The packaging material tube now passes the top of the filling equipment and is formed into a tube on its way down to the tube heater and to the transversal sealing area. During production, sterile air is constantly blown into packaging material tube, creating a sterile air curtain in front of the food contact surface of the packaging material. Evaporation of hydrogen peroxide and filling under aseptic environment

Generally, a pair of pressure rollers removes the surplus hydrogen peroxide. While working down, the remaining H2O2 is evaporated by heat through tube heater.
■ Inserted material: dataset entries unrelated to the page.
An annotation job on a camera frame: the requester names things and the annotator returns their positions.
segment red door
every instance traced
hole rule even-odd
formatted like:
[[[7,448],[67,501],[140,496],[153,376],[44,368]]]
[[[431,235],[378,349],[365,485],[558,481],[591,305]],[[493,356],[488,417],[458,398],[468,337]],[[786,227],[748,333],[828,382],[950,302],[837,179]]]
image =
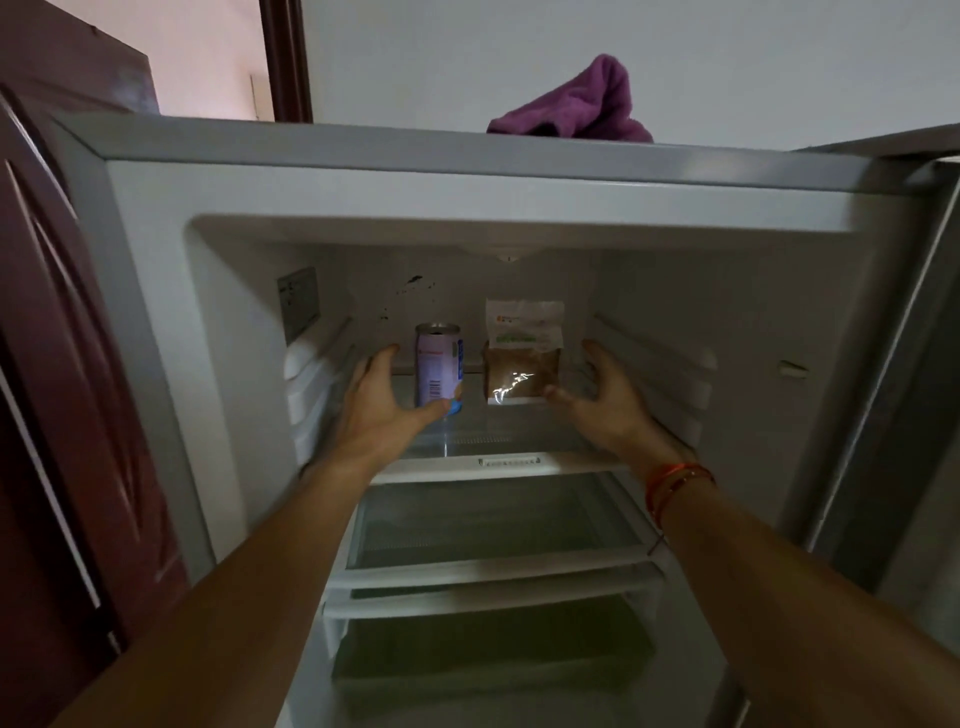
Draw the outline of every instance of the red door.
[[[149,64],[42,0],[0,0],[0,723],[17,726],[49,722],[187,589],[54,108],[156,111]]]

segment red bracelet
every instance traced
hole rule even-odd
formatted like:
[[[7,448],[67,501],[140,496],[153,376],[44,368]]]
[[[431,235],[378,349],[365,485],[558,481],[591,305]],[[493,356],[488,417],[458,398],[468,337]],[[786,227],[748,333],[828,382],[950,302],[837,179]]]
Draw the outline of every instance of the red bracelet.
[[[659,530],[663,530],[663,523],[661,522],[663,519],[663,511],[666,509],[667,505],[669,505],[670,500],[677,493],[677,491],[683,488],[683,486],[691,480],[699,480],[704,478],[713,483],[714,486],[717,484],[716,478],[713,477],[713,473],[700,465],[694,465],[683,477],[677,478],[671,482],[669,486],[667,486],[666,495],[660,500],[660,506],[656,508],[655,511],[650,511],[650,515],[654,520],[654,525]]]
[[[690,468],[699,468],[700,466],[696,463],[678,463],[677,465],[664,465],[652,473],[647,475],[647,490],[646,490],[646,505],[647,513],[650,514],[651,518],[654,515],[654,493],[663,484],[668,477],[675,475],[680,471],[689,470]]]

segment person
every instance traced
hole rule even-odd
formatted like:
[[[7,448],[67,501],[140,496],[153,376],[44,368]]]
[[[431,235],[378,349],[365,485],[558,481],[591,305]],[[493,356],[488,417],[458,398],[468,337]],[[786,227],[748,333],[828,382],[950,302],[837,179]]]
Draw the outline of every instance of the person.
[[[596,400],[552,389],[557,410],[641,483],[689,462],[614,358],[595,342],[584,346]],[[350,514],[373,476],[449,406],[397,406],[397,349],[357,366],[333,447],[298,491],[56,728],[275,724]],[[896,610],[785,541],[702,473],[660,510],[733,671],[777,725],[960,726],[960,661]]]

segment hand
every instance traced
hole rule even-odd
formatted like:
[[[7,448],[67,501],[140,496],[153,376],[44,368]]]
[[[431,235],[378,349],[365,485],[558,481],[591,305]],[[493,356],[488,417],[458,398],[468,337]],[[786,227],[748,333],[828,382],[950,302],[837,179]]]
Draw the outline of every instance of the hand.
[[[584,351],[597,373],[597,399],[547,387],[547,401],[584,437],[626,462],[644,481],[662,465],[694,462],[693,453],[654,422],[620,362],[595,341],[585,340]]]
[[[399,349],[393,344],[357,362],[344,395],[333,449],[326,457],[326,461],[358,466],[368,481],[450,409],[450,400],[435,400],[417,409],[402,409],[396,403],[390,373]]]

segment pink wall
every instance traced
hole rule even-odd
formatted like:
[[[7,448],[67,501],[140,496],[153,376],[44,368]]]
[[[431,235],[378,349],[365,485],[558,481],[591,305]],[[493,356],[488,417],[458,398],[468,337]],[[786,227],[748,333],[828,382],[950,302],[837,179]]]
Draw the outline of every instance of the pink wall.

After the packaging material passes the tube heater element, its surface becomes dry and sterile.

40.8 PET (Polyethylene Teraphthalate) Packaging

PET bottles give a perfect finish, making the bottles re-closable without leakage. They neither contribute to off-flavour nor impart plastic taste. They are clear, transparent, recyclable, eco-friendly and are available in various design or forms. They have excellent oxygen barrier property. In monolayer PET bottles, the shelf-life of milk may be extended upto 30-90 days. These can be either clear bottles, or for some sensitive flavours, colour may be added for light protection. For UHT milk, shelf-life up to six months can be achieved with PET bottles stored at ambient temperature. However, a light barrier is a must to prevent degradation of milk. For pure white milk, multilayer PET bottles or monolayer bottles with full light barrier are used. Milk fortified with vitamins can be kept safe in multilayered PET bottles, having light and oxygen barrier.

40.9 Retort Packaging

It is oldest process and is still used by major dairies to package flavoured milks, which involve filling milk into heat resistant glass/polyethylene bottles and then sealing them with air-tight and pressure resistant caps.